La giovane, residente a Bergamo e formalmente disoccupata, per “sbarcare il lunario” aveva da poco iniziato a prostituirsi, così, vista l'insistenza del suo connazionale aveva finalmente accettato il suo invito e pattuito un compenso di 150 euro con il quale avrebbe sostenuto le spese del viaggio e ottenuto il compenso per una prestazione sessuale.

Nel pomeriggio di ieri, T.A., del 1980, è andato a così a prenderla alla Stazione di Lucca per poi portarla nella propria abitazione.

Secondo le dichiarazioni fornite dalla donna agli inquirenti, i due avrebbero trascorso il pomeriggio  chiacchierando e bevendo vino, per poi spostarsi, una volta cenato, in camera da letto dove avrebbe dovuto consumarsi il rapporto concordato.

Qui però l'uomo l'ha afferrata con violenza tentando con forza, e contro la volontà della donna, di avere un rapporto anale. Nella concitazione del gesto il 34enne le ha procurato una lesione poi sfociata in emorragia.

La giovane dopo vari tentativi di divincolarsi è riuscita a scappare precipitandosi sulla strada adiacente all'abitazione e chiedendo aiuto ai passanti.
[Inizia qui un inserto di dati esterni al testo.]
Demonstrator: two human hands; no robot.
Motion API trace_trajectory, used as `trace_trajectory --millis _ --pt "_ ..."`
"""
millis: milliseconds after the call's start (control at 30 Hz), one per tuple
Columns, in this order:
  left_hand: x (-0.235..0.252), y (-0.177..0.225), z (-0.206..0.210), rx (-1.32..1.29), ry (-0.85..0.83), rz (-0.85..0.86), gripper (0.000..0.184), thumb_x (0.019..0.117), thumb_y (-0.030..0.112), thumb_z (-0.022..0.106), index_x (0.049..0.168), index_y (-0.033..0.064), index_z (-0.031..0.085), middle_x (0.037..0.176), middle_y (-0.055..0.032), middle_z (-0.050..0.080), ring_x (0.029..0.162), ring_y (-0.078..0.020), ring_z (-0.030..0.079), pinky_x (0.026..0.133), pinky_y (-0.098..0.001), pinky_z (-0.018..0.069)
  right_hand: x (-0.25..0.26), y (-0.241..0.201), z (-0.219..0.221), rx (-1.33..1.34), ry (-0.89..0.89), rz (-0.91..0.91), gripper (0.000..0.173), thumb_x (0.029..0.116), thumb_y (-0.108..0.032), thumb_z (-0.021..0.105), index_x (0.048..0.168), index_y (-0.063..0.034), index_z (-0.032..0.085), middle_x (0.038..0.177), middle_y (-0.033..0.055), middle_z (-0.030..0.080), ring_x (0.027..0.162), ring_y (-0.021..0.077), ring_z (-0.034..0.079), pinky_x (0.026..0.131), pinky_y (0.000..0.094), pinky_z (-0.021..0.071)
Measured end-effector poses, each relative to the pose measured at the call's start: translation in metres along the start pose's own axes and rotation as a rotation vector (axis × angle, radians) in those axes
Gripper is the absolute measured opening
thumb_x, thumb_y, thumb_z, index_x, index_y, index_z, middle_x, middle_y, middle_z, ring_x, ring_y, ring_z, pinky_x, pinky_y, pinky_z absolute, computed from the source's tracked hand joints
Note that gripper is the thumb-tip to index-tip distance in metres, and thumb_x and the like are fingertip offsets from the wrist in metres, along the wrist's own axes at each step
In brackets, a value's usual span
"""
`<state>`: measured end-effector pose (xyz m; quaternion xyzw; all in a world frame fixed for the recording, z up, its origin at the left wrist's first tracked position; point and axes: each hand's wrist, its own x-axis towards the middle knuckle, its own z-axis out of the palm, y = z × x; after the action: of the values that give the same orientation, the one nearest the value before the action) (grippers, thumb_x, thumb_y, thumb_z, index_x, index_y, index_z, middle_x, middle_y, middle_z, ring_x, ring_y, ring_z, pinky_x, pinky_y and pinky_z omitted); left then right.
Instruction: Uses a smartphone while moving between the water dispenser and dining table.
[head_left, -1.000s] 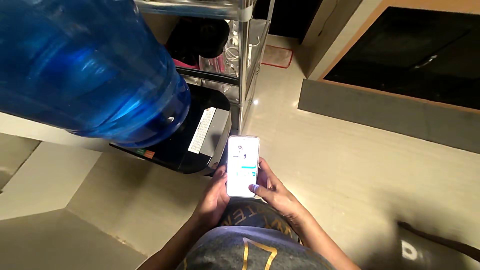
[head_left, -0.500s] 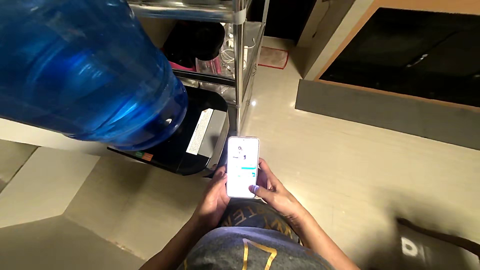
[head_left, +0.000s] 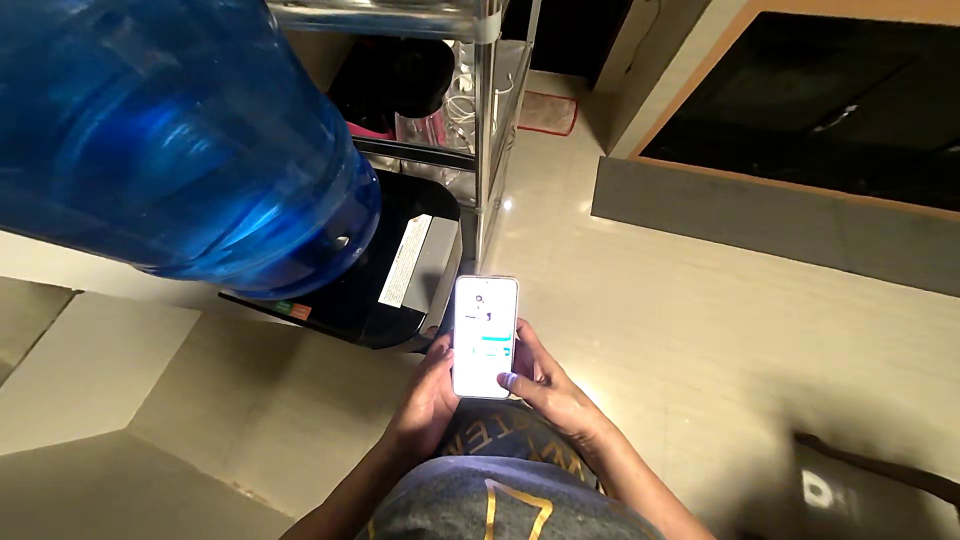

Un lucchese, alla guida della propria auto, l'ha notata ed ha subito allertato il 112.

Condotta in ospedale per tutti gli accertamenti del caso, ovvero per la visita in cui di prassi i medici devono certificare la veridicità della violenza subita, ha poi sporto denuncia nei confronti del giovane adesso accusato di violenza sessuale.